Economist Alan Greenspan, chairman of the Federal Reserve (1987-2006), presided over decades of economic prosperity and recession believing that a market-based economy needed little government regulation. When “irrational exuberance” occurred, the structure of market forces would correct economic bubbles, he and gazillions of fellow economists believed. Not so for the Great Recession of 2008. Triggered by the sub-prime mortgage debacle, the international banking, credit, and financial institutions froze thereby losing trillions of dollars of wealth in the blink of an eye.
Greenspan testified before a U.S. Congressional committee and admitted that he had erred in believing that self-correcting market structures and federal regulations were enough to avert a major recession. That kind of after-the-fact admission of error is rare among economists and, I might add, educational reformers.
I have a far less dramatic and consequential mistake to confess. As an ardent public school reformer in classrooms, schools, and districts, I believed that structural reforms (e.g., creating non-graded schools; new ways to govern district and school sites; restructuring high schools into academies) would lead to better classroom instruction. After teaching for nearly 15 years, I had concluded that such new structures would alter common teaching practices which, in turn, would get students to learn more, faster, and better. That was my theory of action for many years. I was wrong.
I slowly began to revise that belief as I looked around at how my fellow teachers taught and began to examine my own classroom practices during and after flurries of school reform in the districts in which I taught. Then after I left the classroom and began researching how teachers have taught in the early 20th century and, later, during the standards-based, accountability-driven reforms in the early 21st century, I, like others, grew skeptical of the power of structures to change teaching practices.

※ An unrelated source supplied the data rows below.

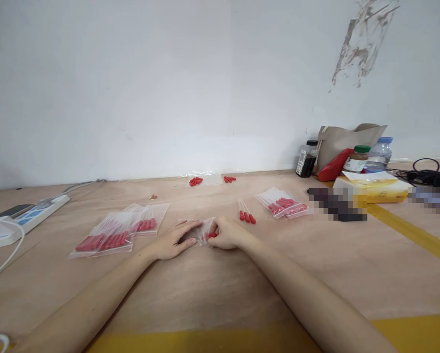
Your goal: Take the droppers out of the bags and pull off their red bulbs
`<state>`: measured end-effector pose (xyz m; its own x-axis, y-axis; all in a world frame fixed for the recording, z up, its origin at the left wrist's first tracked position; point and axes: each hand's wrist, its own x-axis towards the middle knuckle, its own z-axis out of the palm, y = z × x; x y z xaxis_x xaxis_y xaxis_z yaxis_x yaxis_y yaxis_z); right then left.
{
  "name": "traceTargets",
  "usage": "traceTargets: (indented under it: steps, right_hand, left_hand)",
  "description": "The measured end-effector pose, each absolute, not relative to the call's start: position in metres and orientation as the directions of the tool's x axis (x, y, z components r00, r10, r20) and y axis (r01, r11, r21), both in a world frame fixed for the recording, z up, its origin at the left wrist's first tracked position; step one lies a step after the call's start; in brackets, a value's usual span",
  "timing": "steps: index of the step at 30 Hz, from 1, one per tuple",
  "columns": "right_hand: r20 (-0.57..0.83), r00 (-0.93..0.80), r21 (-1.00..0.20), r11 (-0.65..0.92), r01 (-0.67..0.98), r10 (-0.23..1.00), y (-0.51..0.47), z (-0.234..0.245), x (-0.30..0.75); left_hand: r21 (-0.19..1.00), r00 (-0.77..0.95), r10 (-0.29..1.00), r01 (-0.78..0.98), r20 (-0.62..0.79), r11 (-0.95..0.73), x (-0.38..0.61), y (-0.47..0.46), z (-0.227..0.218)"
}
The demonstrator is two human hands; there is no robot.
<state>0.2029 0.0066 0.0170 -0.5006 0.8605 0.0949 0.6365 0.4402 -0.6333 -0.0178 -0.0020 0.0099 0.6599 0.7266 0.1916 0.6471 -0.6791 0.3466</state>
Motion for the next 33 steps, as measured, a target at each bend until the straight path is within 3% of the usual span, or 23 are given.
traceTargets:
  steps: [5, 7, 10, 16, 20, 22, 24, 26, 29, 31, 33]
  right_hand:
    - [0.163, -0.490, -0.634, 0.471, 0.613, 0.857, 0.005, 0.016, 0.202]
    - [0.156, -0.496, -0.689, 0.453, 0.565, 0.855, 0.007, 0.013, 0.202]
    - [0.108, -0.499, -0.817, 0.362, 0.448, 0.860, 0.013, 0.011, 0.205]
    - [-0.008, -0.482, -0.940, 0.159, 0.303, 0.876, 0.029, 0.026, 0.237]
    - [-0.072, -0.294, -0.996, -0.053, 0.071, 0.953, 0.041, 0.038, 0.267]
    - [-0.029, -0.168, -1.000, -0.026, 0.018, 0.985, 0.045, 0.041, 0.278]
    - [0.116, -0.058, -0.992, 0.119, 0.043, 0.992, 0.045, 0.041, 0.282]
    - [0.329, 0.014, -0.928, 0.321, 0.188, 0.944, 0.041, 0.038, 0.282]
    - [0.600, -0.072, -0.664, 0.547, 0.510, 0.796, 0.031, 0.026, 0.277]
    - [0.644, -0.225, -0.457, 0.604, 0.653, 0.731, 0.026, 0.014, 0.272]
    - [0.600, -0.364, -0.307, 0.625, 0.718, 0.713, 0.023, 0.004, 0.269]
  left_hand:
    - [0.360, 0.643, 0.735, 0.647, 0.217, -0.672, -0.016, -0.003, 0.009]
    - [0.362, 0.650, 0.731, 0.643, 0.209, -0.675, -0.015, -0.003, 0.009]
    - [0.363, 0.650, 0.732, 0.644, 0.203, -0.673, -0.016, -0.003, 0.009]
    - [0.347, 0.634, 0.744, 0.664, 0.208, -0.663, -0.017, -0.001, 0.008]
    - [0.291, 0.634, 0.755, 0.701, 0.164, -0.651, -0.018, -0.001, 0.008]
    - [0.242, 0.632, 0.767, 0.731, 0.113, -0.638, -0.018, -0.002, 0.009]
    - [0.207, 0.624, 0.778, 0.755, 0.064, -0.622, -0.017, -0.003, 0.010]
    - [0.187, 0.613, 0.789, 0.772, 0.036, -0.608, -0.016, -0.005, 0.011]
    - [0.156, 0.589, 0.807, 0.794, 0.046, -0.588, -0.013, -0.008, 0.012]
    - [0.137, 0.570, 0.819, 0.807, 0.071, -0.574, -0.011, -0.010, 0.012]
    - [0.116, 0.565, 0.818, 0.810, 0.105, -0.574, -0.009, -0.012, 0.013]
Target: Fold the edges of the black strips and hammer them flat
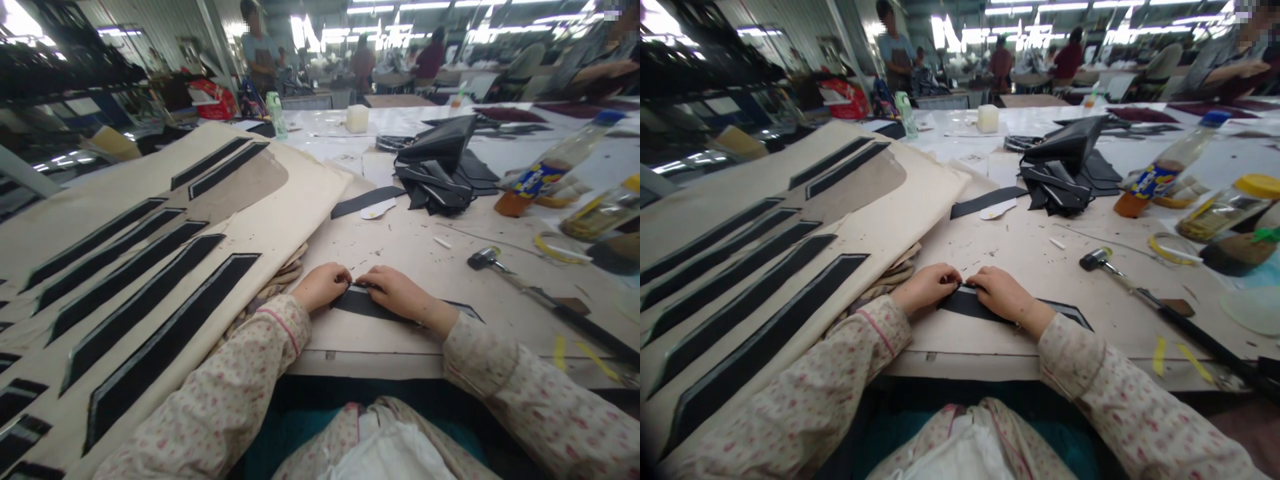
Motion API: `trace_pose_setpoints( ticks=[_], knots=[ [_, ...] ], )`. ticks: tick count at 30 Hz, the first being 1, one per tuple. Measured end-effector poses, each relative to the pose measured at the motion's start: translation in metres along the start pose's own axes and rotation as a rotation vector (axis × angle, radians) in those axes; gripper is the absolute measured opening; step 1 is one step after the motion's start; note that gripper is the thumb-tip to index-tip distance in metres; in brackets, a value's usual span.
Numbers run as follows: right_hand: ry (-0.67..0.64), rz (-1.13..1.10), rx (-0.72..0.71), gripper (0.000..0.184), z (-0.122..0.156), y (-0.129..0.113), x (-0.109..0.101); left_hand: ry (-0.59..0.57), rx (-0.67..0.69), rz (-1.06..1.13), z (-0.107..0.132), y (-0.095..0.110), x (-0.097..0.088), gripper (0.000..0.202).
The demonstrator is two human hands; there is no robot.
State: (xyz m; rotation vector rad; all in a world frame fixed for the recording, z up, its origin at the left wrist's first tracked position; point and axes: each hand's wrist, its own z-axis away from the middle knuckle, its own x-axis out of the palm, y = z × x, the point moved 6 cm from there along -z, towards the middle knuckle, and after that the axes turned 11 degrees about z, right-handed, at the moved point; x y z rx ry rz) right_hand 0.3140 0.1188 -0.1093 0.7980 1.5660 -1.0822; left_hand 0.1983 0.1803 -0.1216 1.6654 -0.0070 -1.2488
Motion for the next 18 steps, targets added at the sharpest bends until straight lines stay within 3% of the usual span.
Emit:
trace_pose_setpoints(
  ticks=[9,18],
  knots=[
    [0.029,-0.036,0.045,0.030,0.002,0.001,0.000,-0.105,0.049,-0.163,-0.008,0.016,-0.003,0.019],
    [0.092,-0.044,-0.027,0.030,0.007,-0.002,0.001,-0.080,0.126,-0.250,0.001,0.025,-0.002,0.016]
  ],
)
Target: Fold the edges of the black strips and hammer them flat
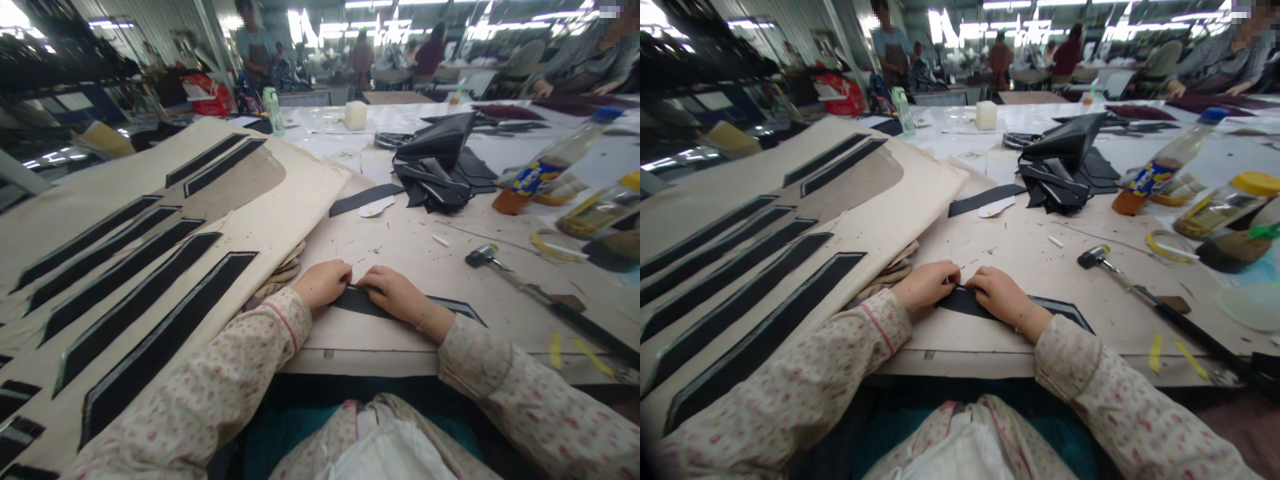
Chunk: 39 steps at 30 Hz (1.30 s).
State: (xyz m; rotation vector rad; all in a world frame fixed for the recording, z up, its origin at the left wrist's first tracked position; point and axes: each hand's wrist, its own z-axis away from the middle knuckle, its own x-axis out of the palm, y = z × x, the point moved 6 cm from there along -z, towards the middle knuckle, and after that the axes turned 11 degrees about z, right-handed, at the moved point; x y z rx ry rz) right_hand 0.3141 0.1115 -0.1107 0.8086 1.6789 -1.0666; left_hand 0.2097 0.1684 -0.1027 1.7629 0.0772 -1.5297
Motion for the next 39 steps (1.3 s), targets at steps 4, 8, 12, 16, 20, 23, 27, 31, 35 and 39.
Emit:
trace_pose_setpoints(
  ticks=[4,8,12,16,20,23,27,31,35,39],
  knots=[
    [0.010,0.060,-0.038,0.027,0.001,-0.002,0.001,0.022,0.083,-0.128,0.007,0.006,0.003,0.017],
    [-0.007,0.195,-0.091,0.023,0.003,-0.008,0.000,0.000,0.187,-0.245,0.020,0.013,0.008,0.019],
    [-0.056,0.297,-0.136,0.023,0.004,-0.015,-0.003,-0.021,0.211,-0.221,0.031,0.013,0.010,0.022],
    [-0.100,0.297,-0.160,0.026,0.006,-0.017,-0.005,-0.017,0.154,0.033,0.027,-0.002,0.004,0.027],
    [-0.087,0.268,-0.148,0.031,0.010,-0.015,-0.005,0.055,-0.046,0.251,0.017,-0.027,-0.010,0.019],
    [-0.051,0.231,-0.147,0.030,0.009,-0.015,-0.002,0.247,-0.085,0.253,0.018,-0.026,-0.022,0.018],
    [-0.003,0.198,-0.157,0.028,0.000,-0.017,0.006,0.245,0.135,0.178,0.024,0.006,-0.007,0.035],
    [0.030,0.119,-0.138,0.025,-0.005,-0.013,0.006,0.176,0.108,0.058,0.029,0.013,0.016,0.046],
    [-0.018,0.014,-0.051,0.028,0.005,0.005,-0.003,0.184,0.060,-0.018,0.031,0.010,0.020,0.040],
    [-0.026,-0.043,-0.016,0.030,0.020,0.017,-0.011,0.163,0.110,-0.078,0.030,0.013,0.018,0.031]
  ],
)
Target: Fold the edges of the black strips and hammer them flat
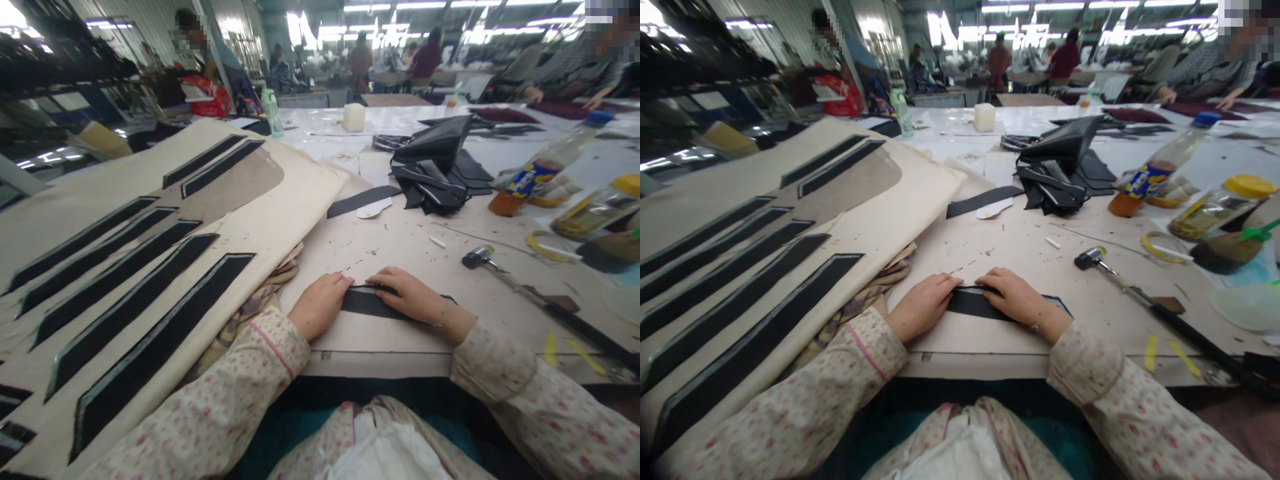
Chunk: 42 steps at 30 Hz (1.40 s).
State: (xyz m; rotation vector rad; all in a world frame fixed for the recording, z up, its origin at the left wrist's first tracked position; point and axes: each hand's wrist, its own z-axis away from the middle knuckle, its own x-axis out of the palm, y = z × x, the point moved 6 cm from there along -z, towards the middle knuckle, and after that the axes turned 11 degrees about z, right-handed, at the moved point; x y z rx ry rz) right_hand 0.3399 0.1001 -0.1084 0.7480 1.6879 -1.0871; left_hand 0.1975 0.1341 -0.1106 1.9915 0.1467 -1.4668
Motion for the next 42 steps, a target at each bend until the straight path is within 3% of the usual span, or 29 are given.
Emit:
trace_pose_setpoints(
  ticks=[7,12,18,23,31,35,42],
  knots=[
    [0.041,0.040,-0.061,0.030,0.006,-0.004,0.000,-0.091,0.041,-0.086,-0.001,0.006,-0.001,0.032],
    [-0.010,0.192,-0.116,0.028,0.006,-0.009,0.000,-0.159,0.084,-0.227,-0.001,0.015,0.000,0.027],
    [-0.049,0.367,-0.137,0.027,0.004,-0.019,0.000,-0.145,0.080,-0.262,-0.005,0.027,0.005,0.015],
    [-0.027,0.255,-0.088,0.028,0.005,-0.011,0.002,-0.066,0.035,-0.141,-0.011,0.032,0.013,0.014],
    [-0.061,0.002,0.053,0.032,0.030,0.029,-0.010,-0.053,0.006,-0.212,-0.017,0.036,0.017,0.014],
    [-0.050,-0.017,0.066,0.031,0.033,0.028,-0.011,-0.048,-0.017,-0.120,-0.022,0.035,0.018,0.014],
    [-0.038,0.027,0.016,0.029,0.035,0.024,-0.011,-0.063,0.081,0.079,-0.023,0.038,0.021,0.028]
  ],
)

Still, the job of policymakers is to traffic in structures. Why? Because reform-driven policymakers concern themselves with scale. Changing one child at a time, changing one teacher at a time, changing one school at a time is incredibly inefficient when there are limited resources. While it is steady work, it is slow and has to adapt to differences across and within thousands of school districts.

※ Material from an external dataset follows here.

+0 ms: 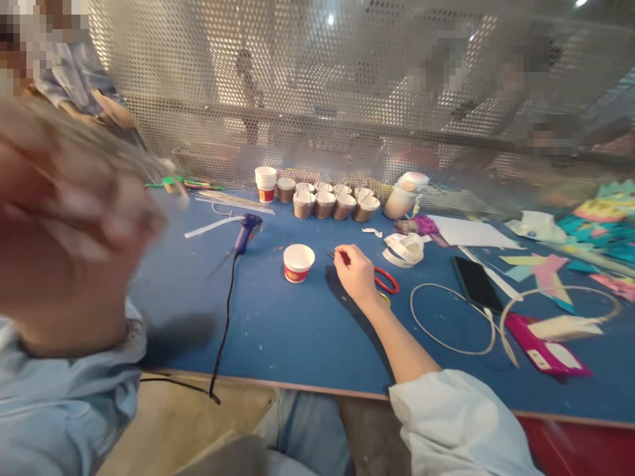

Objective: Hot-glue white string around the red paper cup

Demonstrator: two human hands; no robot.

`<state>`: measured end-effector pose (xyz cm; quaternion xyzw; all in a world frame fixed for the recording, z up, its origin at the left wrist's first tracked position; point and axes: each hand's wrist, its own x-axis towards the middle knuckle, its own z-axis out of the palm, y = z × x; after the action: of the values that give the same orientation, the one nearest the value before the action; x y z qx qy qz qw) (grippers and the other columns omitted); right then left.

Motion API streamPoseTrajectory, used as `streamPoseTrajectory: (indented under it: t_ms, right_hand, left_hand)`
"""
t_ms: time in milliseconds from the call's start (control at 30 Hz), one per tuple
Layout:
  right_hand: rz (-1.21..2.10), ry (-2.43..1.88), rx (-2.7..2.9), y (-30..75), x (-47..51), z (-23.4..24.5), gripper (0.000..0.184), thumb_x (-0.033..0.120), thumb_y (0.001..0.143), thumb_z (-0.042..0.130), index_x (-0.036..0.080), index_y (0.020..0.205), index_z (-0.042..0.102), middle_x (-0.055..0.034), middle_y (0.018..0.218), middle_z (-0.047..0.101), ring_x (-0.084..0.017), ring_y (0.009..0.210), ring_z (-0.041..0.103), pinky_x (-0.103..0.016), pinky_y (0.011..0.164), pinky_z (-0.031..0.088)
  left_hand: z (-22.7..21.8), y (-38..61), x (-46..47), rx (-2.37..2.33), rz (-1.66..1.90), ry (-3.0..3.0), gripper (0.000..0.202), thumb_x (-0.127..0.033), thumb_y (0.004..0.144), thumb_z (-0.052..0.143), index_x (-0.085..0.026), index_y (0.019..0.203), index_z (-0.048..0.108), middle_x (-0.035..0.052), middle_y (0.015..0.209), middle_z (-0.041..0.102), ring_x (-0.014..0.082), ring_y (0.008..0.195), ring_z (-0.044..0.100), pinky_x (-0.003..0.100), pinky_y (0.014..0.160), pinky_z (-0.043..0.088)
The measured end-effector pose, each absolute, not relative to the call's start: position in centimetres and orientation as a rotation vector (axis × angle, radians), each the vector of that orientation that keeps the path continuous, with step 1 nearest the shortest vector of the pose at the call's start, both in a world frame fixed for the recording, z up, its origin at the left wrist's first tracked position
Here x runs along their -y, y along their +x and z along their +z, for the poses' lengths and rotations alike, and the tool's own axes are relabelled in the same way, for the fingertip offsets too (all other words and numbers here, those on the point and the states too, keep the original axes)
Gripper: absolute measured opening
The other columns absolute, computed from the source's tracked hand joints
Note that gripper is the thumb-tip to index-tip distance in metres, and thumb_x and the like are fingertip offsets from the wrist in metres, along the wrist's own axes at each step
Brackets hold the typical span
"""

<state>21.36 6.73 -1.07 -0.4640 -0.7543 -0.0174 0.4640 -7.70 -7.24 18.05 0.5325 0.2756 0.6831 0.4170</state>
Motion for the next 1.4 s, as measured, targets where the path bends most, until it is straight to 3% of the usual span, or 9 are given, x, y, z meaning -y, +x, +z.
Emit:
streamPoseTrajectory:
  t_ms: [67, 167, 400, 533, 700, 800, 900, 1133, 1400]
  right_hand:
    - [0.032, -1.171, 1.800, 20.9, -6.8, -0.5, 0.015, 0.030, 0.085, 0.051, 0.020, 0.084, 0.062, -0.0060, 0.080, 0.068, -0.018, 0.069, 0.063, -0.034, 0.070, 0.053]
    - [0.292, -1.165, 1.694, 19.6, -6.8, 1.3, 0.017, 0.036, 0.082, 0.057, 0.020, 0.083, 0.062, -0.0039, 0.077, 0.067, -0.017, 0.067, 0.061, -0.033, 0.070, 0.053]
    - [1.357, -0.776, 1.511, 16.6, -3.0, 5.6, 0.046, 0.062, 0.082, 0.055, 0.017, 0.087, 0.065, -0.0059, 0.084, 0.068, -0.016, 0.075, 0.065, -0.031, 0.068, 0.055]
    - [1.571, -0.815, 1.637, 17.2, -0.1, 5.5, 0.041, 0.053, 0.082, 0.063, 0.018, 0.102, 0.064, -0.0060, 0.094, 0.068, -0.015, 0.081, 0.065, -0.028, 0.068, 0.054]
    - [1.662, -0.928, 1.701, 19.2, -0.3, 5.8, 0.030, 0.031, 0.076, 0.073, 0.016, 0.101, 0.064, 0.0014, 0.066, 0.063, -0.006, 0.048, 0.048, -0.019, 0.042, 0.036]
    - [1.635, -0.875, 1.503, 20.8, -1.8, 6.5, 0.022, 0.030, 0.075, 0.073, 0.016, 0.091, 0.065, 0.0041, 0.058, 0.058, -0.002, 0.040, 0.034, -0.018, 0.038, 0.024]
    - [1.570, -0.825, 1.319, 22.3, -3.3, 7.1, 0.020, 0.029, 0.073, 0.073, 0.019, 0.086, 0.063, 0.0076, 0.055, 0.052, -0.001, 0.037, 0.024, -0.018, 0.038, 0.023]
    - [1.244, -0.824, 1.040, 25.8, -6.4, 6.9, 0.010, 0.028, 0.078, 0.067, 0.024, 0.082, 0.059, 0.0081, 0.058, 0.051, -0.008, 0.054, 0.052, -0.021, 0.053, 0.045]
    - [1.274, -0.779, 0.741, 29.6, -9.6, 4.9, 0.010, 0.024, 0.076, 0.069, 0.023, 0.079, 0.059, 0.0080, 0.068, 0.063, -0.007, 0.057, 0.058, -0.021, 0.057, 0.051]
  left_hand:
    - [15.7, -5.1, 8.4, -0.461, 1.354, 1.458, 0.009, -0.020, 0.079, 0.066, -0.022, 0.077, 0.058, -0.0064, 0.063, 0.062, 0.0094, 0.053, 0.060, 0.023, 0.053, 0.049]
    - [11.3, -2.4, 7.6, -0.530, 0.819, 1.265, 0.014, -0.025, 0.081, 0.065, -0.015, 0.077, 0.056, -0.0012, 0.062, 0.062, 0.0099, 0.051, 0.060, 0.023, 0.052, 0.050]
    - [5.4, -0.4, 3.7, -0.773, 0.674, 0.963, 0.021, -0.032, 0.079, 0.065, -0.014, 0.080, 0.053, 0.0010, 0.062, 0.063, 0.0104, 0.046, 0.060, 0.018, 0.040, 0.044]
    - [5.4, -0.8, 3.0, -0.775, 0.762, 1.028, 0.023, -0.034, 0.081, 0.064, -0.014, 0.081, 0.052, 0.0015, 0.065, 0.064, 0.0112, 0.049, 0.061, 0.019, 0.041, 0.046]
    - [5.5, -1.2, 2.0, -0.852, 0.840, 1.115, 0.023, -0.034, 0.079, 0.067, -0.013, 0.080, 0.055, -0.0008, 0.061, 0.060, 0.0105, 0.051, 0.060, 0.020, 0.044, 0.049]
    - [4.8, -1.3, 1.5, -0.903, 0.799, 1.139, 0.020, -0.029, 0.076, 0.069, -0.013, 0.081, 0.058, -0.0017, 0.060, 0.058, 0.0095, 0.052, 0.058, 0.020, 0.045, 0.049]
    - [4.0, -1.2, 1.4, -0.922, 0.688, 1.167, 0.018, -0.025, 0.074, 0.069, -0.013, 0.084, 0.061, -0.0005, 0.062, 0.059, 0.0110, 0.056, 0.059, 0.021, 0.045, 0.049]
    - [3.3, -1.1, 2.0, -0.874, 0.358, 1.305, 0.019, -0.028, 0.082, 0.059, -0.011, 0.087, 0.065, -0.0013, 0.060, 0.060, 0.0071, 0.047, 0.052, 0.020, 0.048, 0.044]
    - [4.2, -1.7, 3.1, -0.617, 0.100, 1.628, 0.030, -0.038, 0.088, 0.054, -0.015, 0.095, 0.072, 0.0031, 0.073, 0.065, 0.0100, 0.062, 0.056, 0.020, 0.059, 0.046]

So changing many students, teachers, and schools introduces economies of scale and efficiencies. Thus, policymakers marry the creation of structures to scaled-up reforms that, they believe, will alter traditional classroom practices. In the DNA of policymakers, this belief in structures causing classroom changes is especially salient since over the past few decades showers of research studies from value-added assessments to twins in different classrooms reaffirm the importance of teacher knowledge, skills, and experience in shaping students’ academic achievement and behavior. The prevalent belief even after the Covid-19 pandemic and nearly total shutdown of schools persistes that correct structures will steer changes in classroom practice.
So when policymakers advocate portfolios of schools in urban districts, Common Core standards, small high schools, and deploying 1:1 laptops in every classroom, they believe in their heart of hearts that these major changes will work. Best of all, such scaled-up changes are visible to both parents and voters, evoking images of muscular reform with potential payoff in longer tenure in office.
Because many policymakers today believe that visible structures will eventually revamp classroom practice, they tout changing urban districts’ governance from elected school boards to mayors running schools (e.g., New York, Washington, D.C., Chicago,and Boston). Federal and state policymakers have championed new structures to evaluate and pay teachers for raising students’ test scores. Denver, Washington, D.C. and other cities have negotiated contracts with unions to install these new salary schedules. And, of course, policymakers beat the drums loudly for new structures to expand the supply of schools (e.g., charters and magnets) from which parents can choose. They point to New Orleans, New York City, Philadelphia, Chicago, and Los Angeles as stellar examples of districts with portfolios of choice among schools.
Entrepreneurial policymakers believe that these new structures will lead to teachers altering their practice and, thereby, improving student achievement. Yet my research and that of others deny the linkages between popular reform-driven structures and teaching practice.
Like others, who have seen structural reforms come and go, I have concluded from my experience and research that working directly on individual and collective teacher norms, knowledge, and skills within classrooms and schools—not big-ticket structural changes in districts—have a far better chance of improving teaching practices. Of course, this is slow-motion Mom-and-Pop-store-one-school-at-a-time work that policymakers, eager for efficient supermarket models and swift implementation, find this too costly and inefficient; such granular changes are too hard to swallow when across-the-board reform–getting more bang (e.g., higher test scores) out of the buck–is their gold standard.
Getting policymakers to shift their emphasis from creating new structures to focusing on school and classroom practices one school at a time, however, will be most difficult, even when policies fail and when studies contradict policymakers’ beliefs. Besides, there there has been a long history of such results being ignored. Yes, it is very hard to admit error.
Alan Greenspan’s public confession of error—he admitted that he rejected fellow economists’ warnings of the dangerous housing bubble–remains uncommon. Few national and state educational policymakers have neither questioned their underlying beliefs nor unvarnished enthusiasm for current or past structures altering classroom practices. Finally, few have ever admitted that they were mistaken.